Lebih lanjut ia menandaskan,
“Ini serius. Asal Bapak tahu saja, bahwa gas yang terbuang setiap harinya itu bernilai satu mobil Kijang Innova, bahkan bisa dua!. Coba bayangkan jika dijejer, sebulan sudah berapa meter, setahun sudah berapa kilometer. Padahal itu sudah bertahun-tahun, Pak!”
“Kami sudah punya rencana untuk meningkatkan kapasitas pabrik ini sehingga bisa menyerap gas yang terbuang di sana. Tapi tidak diizinkan, Pak!”
Yah, pada akhirnya saya menyadari bahwa kendala masuk dari bisnis migas ini selain karena padat teknologi dan padat modal, juga karena padat nuansa politis. Saya memperkirakan potensi gas yang terbuang dari kobaran api di sumur minyak itu sekitar Rp 300 juta-400 juta setiap harinya. Padahal hal itu sudah berlangsung sekitar tujuh tahun sejak sumber migas itu ditemukan dan menyembur dari sana. Jadi sudah sekitar 767 milyard hingga 1.022 Milyard kekayaan yang terbuang dari satu sumur. Atau jika dikonversi menjadi Kijang Innova seperti yang dituturkan oleh kepala pabrik, jika dijejer, sudah mencapai 11,5 km hingga 23 km.
Kepala pabrik menuturkan bahwa kapasitas gas yang tersembur dari sumur yang saya lihat itu tidaklah besar dibandingkan sumur lain di daerah lain, bahkan terbilang kecil. Bisa dibayangkan jika ada ratusan sumur yang tersebar di penjuru nusantara, dan sebagian dari mereka memiliki kapasitas gas yang lebih besar hingga tujuh atau empat belas kali lipat, betapa besar potensi kekayaan alam yang terbuang percuma jika tidak diback-up dengan pabrik pemprosesan gas.
Kita baru bicara tentang potensi gas, belum minyaknya. Membayangkan semua itu, terbetik sebuah kesyukuran atas anugerah Tuhan atas potensi alam di negeri ini. Betapa Allah SWT begitu melimpah dengan kekayaan rezeki yang dimiliki-Nya. Namun hati saya menjadi miris tatkala menyaksikan realita yang sungguh-sungguh mencerminkan ironi. Mayoritas dari penduduk negeri ini berada di bawah garis kemiskinan. Bukan semata-mata karena faktor pribadi, tetapi lebih banyak karena faktor mismanagement secara kolektif.

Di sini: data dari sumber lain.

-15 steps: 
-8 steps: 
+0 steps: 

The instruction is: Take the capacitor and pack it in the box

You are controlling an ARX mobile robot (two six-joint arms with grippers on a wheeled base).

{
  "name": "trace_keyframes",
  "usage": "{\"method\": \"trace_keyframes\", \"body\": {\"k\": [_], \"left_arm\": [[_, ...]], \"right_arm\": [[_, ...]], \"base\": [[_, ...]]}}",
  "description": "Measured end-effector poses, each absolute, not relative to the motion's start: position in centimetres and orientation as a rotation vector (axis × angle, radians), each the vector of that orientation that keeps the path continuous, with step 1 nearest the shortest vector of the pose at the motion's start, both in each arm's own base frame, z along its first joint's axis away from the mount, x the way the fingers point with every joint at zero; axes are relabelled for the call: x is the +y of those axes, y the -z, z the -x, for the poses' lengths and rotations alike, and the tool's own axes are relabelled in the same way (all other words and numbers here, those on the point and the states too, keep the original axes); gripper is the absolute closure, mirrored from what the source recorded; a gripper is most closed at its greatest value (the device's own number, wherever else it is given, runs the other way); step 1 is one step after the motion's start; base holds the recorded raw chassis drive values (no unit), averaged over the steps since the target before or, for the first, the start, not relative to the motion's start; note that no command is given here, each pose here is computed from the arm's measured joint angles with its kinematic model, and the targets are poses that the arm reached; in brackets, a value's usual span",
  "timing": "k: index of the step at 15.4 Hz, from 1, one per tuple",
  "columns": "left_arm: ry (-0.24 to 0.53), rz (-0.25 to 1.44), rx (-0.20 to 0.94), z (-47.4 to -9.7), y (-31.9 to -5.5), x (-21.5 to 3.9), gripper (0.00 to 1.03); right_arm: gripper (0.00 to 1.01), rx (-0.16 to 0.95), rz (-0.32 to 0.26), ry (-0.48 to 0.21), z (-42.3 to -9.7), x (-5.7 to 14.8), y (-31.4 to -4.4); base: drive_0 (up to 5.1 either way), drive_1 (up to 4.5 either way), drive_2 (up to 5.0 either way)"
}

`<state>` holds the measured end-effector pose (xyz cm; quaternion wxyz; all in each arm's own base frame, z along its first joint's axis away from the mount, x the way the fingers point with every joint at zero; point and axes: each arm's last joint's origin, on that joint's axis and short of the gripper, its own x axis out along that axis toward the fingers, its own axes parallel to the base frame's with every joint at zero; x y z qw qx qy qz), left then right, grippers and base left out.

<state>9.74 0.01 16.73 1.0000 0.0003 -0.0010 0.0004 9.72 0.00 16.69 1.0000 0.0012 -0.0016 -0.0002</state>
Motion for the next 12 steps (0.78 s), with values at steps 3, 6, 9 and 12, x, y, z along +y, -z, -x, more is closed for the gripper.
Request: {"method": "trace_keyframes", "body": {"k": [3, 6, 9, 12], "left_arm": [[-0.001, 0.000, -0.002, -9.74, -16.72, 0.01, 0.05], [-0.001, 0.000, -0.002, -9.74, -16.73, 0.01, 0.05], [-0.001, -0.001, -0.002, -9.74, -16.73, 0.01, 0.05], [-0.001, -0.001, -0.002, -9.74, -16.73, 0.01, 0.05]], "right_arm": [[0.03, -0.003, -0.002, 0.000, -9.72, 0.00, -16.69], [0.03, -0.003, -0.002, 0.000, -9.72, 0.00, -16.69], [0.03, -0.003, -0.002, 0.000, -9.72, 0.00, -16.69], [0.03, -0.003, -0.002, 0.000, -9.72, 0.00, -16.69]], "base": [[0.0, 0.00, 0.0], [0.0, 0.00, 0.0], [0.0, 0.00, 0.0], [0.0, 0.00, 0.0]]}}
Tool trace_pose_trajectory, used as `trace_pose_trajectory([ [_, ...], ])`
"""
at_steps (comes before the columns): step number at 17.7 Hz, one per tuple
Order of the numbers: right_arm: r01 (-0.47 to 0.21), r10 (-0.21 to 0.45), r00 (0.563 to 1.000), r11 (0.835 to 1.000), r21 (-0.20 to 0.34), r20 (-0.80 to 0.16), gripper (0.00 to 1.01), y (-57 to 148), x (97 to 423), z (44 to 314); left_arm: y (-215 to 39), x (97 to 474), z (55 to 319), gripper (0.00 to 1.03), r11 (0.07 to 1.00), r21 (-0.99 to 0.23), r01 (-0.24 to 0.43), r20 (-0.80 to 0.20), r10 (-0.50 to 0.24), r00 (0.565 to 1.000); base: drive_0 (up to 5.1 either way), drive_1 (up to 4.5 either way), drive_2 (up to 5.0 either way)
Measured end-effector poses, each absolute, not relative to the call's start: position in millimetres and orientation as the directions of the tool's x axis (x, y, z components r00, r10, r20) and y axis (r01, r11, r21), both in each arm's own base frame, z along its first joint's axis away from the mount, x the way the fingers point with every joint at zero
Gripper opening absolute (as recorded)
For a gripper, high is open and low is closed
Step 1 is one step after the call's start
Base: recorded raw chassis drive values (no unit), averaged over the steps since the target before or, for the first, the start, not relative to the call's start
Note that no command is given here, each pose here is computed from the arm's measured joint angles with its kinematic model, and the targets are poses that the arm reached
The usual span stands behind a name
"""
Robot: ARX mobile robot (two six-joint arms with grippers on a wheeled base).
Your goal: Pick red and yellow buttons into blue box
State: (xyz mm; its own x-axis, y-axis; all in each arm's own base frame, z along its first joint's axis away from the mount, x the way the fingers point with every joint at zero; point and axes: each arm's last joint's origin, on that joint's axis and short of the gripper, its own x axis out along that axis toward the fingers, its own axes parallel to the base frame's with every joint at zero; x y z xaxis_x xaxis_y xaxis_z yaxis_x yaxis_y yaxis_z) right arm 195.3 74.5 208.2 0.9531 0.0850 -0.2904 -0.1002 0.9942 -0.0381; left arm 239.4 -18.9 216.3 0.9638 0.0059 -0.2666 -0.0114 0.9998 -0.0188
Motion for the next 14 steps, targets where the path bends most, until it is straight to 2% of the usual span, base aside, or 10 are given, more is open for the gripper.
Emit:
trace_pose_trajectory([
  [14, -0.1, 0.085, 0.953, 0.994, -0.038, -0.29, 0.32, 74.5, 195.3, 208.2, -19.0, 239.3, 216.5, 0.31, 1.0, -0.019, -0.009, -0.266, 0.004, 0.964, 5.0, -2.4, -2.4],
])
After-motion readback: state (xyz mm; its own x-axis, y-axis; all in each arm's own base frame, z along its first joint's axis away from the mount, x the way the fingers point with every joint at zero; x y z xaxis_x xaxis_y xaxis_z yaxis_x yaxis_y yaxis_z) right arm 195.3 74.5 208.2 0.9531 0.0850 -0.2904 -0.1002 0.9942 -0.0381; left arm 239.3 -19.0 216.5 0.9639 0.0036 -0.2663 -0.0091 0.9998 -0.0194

Melihat fakta-fakta tentang terbuangnya potensi kekayaan alam itu, kepala pabrik yang berbincang dengan saya menyatakan kegeramannya. Ia geram karena menyaksikan ada potensi kekayaan/harta tetapi ia tidak kuasa untuk meraihnya. Padahal sebagai kepala pabrik dan mantan karyawan perminyakan, ia sudah memiliki mobil pribadi dan mobil dinas berupa Kijang Innova. Dan saya yakin, tingkat kehidupannya sudah cukup lumayan. Nah, bagaimana dengan orang-orang yang tidak memiliki apa-apa dan hidup ala kadarnya? Mungkin sebagian dari mereka adalah kita. Apakah cukup dengan geram? Wallahua’lam. Yang jelas saya termenung cukup lama dan secara spontan saya berucap: astaghfirullah al adzim, karena sangat mungkin ada andil kesalahan dari kita atas terjadinya ironi tersebut.